Assessments include Whole Person Impairment, future medicals and Re-aggravation of Pre-Existing conditions.

  1. Reliance on Treating Physician’s Expertise:
    • Legal Principle: Without an IME, an adjuster lacks the required medical authority to discount or refute the findings and recommendations provided by the claimant’s treating physician. Courts have generally held that treating physicians, by virtue of their direct care, have the most reliable insights into the patient’s condition, necessary treatments, and related costs.
    • Case Law Support: Courts often rule that only an independent medical examination, conducted by a qualified expert, can contest a treating physician’s assessment. Without it, any attempt to discount treatment costs is speculative and unsupported by medical evidence. For example, Sullivan v. Saint-Gobain Corp. and Scott v. Safeco Ins. Co. emphasize the credibility and weight of treating physicians’ testimony in the absence of opposing expert medical testimony.
  2. Medical Necessity and Legal Authority:
    • Standard of Medical Necessity: Adjusters and insurance companies generally must substantiate claims that treatments are unnecessary or inflated by expert medical testimony, such as that from an IME. Without such expert validation, reducing medical bills or questioning treatment necessity lacks foundation, as adjusters are not licensed medical professionals and thus lack the expertise to make such determinations.

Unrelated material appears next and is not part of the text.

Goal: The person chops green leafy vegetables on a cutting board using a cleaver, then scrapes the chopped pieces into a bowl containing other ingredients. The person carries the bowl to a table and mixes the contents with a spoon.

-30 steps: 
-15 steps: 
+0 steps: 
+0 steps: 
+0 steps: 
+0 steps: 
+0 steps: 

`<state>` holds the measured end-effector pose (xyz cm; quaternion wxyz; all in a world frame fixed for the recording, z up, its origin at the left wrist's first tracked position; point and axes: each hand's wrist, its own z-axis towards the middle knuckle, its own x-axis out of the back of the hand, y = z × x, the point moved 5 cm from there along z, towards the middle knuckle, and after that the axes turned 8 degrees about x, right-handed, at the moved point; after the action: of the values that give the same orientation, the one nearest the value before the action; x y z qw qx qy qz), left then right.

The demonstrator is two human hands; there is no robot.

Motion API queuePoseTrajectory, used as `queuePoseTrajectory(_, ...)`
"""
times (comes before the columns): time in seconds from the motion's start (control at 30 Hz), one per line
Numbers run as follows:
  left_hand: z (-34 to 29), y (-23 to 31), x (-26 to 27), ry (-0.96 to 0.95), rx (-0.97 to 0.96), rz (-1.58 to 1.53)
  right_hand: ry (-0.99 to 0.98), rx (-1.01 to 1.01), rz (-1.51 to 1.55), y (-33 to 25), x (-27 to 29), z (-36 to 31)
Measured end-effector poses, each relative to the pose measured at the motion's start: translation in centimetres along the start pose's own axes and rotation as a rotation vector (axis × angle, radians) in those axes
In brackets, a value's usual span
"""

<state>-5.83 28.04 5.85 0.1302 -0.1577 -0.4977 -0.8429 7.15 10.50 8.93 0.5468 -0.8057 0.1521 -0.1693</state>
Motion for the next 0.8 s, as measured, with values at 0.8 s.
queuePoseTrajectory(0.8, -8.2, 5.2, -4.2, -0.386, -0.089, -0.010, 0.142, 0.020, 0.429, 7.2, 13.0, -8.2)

    • UFCPA and Industry Guidelines: Under the Unfair Claims Practices Acts (UCPA), arbitrary reductions without medically substantiated grounds (like an IME) may be viewed as bad faith. Industry best practices dictate that insurers provide clear, factual evidence for any adjustments to medical expenses, which typically requires an independent medical opinion.
  3. Inadmissibility of Non-Expert Opinions in Medical Disputes:
    • Legal Principle: In litigation, courts routinely exclude non-expert opinions regarding medical treatment, recognizing that only qualified medical experts can credibly dispute a physician’s diagnosis or treatment recommendations. Adjuster opinions on medical necessity, without an IME, would likely be inadmissible in court.
    • Pain and Suffering: Industry standards are highly subjective and must align with jurisdictional precedents and the specifics of this claim. Please provide a detailed breakdown of how the valuation was determined, or clarify if external tools (e.g., Claim IQ) were used.

RE-AGGRAVATION OF PRE-EXISTING CONDITIONS and the Egg Skull Doctrine: Industry standards are highly subjective and must align with jurisdictional precedents and the specifics of this claim. Please provide a detailed breakdown of how the valuation was determined, or clarify if external tools (e.g., Claim IQ) were used.